12. Le rapport de 1855 fait état d'une notable augmentation des participants au culte dominical et aux services qui se célèbrent deux fois par semaine dans les salles. Ces derniers sont « simples et familiers plus que le dimanche et les malades y viennent volontiers. » D'autre part, « un assez grand nombre de baptêmes et de services funèbres se célèbrent dans notre établissement, ainsi que quelques mariages. » « Tous les jours, écrit le pasteur Appia, je parcours successivement les diverses salles de notre hôpital en vue d'exhorter et de consoler... Je vois particulièrement ceux qui, en danger, désirent les secours de la prière. »

13. Le rapport de 1856 rapporte qu'une épidémie de choléra contraint l'aumônier à multiplier les visites dans la même journée.
Ces échos des rapports pastoraux nous donnent une idée de l'activité des aumôneries au XIXe siècle et jusqu'à la séparation de l'Église et de l'État en 1908.

L'accueil de l'aumônier au temps de la séparation de l'Église et de l'État

Depuis cette époque les aumôniers, n'étant plus fonctionnaires de l'État, ont cependant été accueillis à l'hôpital de façon très large et ouverte. Parfois spécialisés pour ce travail et à plein temps, à d'autres moments retraités et bénévoles, les pasteurs et les prêtres ont poursuivi le ministère de l'Église dans le bâtiment de l'hôpital construit en 1856 dans la région de la Cluse, en remplacement de celui du Bourg-de-Four.

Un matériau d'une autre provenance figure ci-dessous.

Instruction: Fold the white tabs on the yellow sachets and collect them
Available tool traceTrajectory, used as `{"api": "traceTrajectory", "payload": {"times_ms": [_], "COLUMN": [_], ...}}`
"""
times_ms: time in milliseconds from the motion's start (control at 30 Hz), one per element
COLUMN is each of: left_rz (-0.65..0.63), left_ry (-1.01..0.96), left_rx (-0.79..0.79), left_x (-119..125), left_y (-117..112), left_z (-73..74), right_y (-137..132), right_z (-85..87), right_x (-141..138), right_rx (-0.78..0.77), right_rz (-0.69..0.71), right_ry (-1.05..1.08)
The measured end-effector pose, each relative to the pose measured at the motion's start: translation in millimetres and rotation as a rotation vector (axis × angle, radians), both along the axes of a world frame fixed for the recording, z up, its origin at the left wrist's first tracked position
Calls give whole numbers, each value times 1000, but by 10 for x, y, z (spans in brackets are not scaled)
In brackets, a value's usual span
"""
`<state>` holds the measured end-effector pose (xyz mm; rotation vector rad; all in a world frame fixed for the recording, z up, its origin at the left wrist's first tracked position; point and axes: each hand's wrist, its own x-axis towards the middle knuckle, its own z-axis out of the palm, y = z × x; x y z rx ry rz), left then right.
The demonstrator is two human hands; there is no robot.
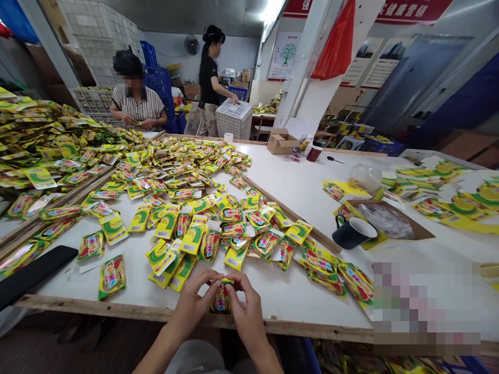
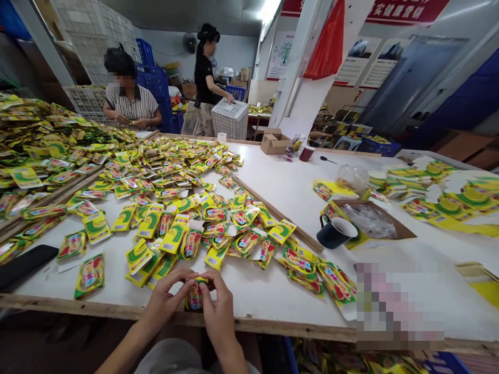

Les années 1970 : développements des collaborations œcuméniques et institutionnelles

C'est au début des années 1970 que, sous l'impulsion du pasteur René Huber, les aumôneries protestantes et catholiques se sont organisées de façon beaucoup plus fonctionnelle, avec des aumôniers spécialisés. Les contacts sont dorénavant pris aussi bien avec le personnel qu'avec les malades, intégrant le travail des aumôniers dans la vie hospitalière.

Ces derniers restent cependant envoyés des Églises et rétribués par elles. Au tournant de l'année 1980, l'aumônerie protestante a joué un rôle important dans la réflexion sur les soins palliatifs et dans leur insertion tant à l'hôpital qu'au Centre de soins continus (CESCO, aujourd'hui hôpital de Bellerive).